Mitochondrial Localization of Trm5p—These results confirm that the Trm5p methyltransferase is capable of methylating the N1 of guanosine at position 37 in mitochondrial tRNAs (tRNA^Met_f and tRNA^Phe), at least in vitro. These mitochondrial tRNAs, encoded and synthesized in the mitochondrion, are known to be modified in vivo. If Trm5p is responsible for this modification in vivo, the enzyme must also exist in mitochondria. To address this possibility, S. cerevisiae strain EY0986/TRM5-GFP was used (Table 1). This strain carries a GFP-tagged TRM5 gene integrated at its normal chromosomal locus, under control of the endogenous TRM5 promoter. EY0986/TRM5-GFP expresses Trm5p with GFP fused to its C terminus. The cells were grown in a semisynthetic galactose medium, fractionated by differential centrifugation into cytoplasmic and mitochondrial fractions, and analyzed by immunoblotting with antibodies against GFP. Fig. 4A shows that Trm5-GFP is detected in both the cytoplasmic and mitochondrial fractions, with the cytoplasmic protein migrating slightly faster than the mitochondrial protein. Antibodies against the mitochondrial matrix marker Hsp60 confirm the lack of contamination between the two fractions (Fig. 4A). Mitochondrial Trm5-GFP was protected from digestion by proteinase K, unless the membranes were solubilized by Triton X-100, similar to the matrix marker Hsp60 (Fig. 4B). Taken together, these data indicate that the single TRM5 gene encodes a protein that localizes both to the cytoplasm and mitochondrial compartments, with the mitochondrial form residing in the matrix.

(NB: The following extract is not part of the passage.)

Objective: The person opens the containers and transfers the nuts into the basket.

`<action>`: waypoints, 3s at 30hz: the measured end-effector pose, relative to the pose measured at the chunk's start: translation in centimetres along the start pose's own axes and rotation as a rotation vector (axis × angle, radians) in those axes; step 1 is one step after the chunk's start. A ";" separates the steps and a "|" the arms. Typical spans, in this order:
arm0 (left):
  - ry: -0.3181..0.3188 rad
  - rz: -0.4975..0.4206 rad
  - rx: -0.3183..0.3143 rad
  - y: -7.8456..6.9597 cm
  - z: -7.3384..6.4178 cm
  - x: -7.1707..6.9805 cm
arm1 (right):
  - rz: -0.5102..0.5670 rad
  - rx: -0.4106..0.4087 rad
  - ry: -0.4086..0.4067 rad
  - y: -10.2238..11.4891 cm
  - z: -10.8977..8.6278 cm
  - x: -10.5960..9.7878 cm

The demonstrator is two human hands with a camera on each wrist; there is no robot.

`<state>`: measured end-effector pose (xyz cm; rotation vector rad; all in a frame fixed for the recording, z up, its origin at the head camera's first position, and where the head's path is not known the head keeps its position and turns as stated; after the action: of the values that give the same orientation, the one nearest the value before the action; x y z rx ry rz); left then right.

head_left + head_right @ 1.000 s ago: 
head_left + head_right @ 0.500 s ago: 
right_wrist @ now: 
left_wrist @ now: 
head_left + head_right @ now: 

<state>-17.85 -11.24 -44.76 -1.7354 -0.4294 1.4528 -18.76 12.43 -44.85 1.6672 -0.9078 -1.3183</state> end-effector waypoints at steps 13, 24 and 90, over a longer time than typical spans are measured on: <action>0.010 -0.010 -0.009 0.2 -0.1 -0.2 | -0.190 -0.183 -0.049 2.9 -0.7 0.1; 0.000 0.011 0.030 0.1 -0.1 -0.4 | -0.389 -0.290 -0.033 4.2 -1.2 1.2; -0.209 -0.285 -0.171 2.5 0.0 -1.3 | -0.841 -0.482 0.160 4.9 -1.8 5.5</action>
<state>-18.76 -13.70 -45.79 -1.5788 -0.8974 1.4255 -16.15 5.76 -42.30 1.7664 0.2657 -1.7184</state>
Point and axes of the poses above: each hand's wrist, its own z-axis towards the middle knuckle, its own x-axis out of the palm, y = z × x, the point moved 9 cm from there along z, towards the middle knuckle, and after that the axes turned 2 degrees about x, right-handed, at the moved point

Analysis of TRM5 Truncation Mutants—There are several mechanisms known that can generate dual localization of a protein encoded by a single gene (11, 12). In most cases, alternative translational start site use results in alternative N-terminal sequences of the proteins, which in turn targets the proteins to different compartment (e.g. cytoplasm versus mitochondria). Inspection of the 5' end of the proposed TRM5 ORF reveals four in-frame AUG codons (positions 1, 20, 34, and 48) within the first 48 codons (Fig. 5). To try to identify the translational start site(s) used in vivo, we constructed three N-terminal truncation mutants of Trm5p, in which amino acids 1–19, 1–33, or 1–47 were deleted. The 5'-UTR up to position –1 adjacent to the first AUG codon remained intact in each construct. Each construct was expressed from the single-copy vector pRS415 (LEU2 vector), driven by the TRM5 promoter. These pRS415 constructs were transformed into the trm5 haploid mutant strain (DLY1) harboring a wild-type copy of TRM5 on pRS416 (URA3 vector). Leu+ Ura+ transformants were then streaked onto yeast minimal glucose (YMD) or ethanol+glycerol (YPEG) plates containing 5-fluoroorotic acid to evict the wild-type TRM5 gene on the pRS416 plasmid. Fig. 6A shows that the 1–19 and 1–33 constructs support growth on glucose as well as the full-length TRM5 construct, whereas cells expressing the 1–47 construct failed to grow. Likewise, all the constructs support growth on the nonfermentable ethanol + glycerol plate except the 1–47 construct (Fig. 6A). Thus, the first 33 amino acids of the proposed TRM5 ORF are not necessary for the expression of functional Trm5p, because trm5 null mutants exhibit a severe growth defect on glucose (1). The simplest interpretation of these data is that translation initiates at the third AUG codon (codon 34) to produce a Trm5p that functions in the cytoplasm to methylate cytoplasmic tRNAs.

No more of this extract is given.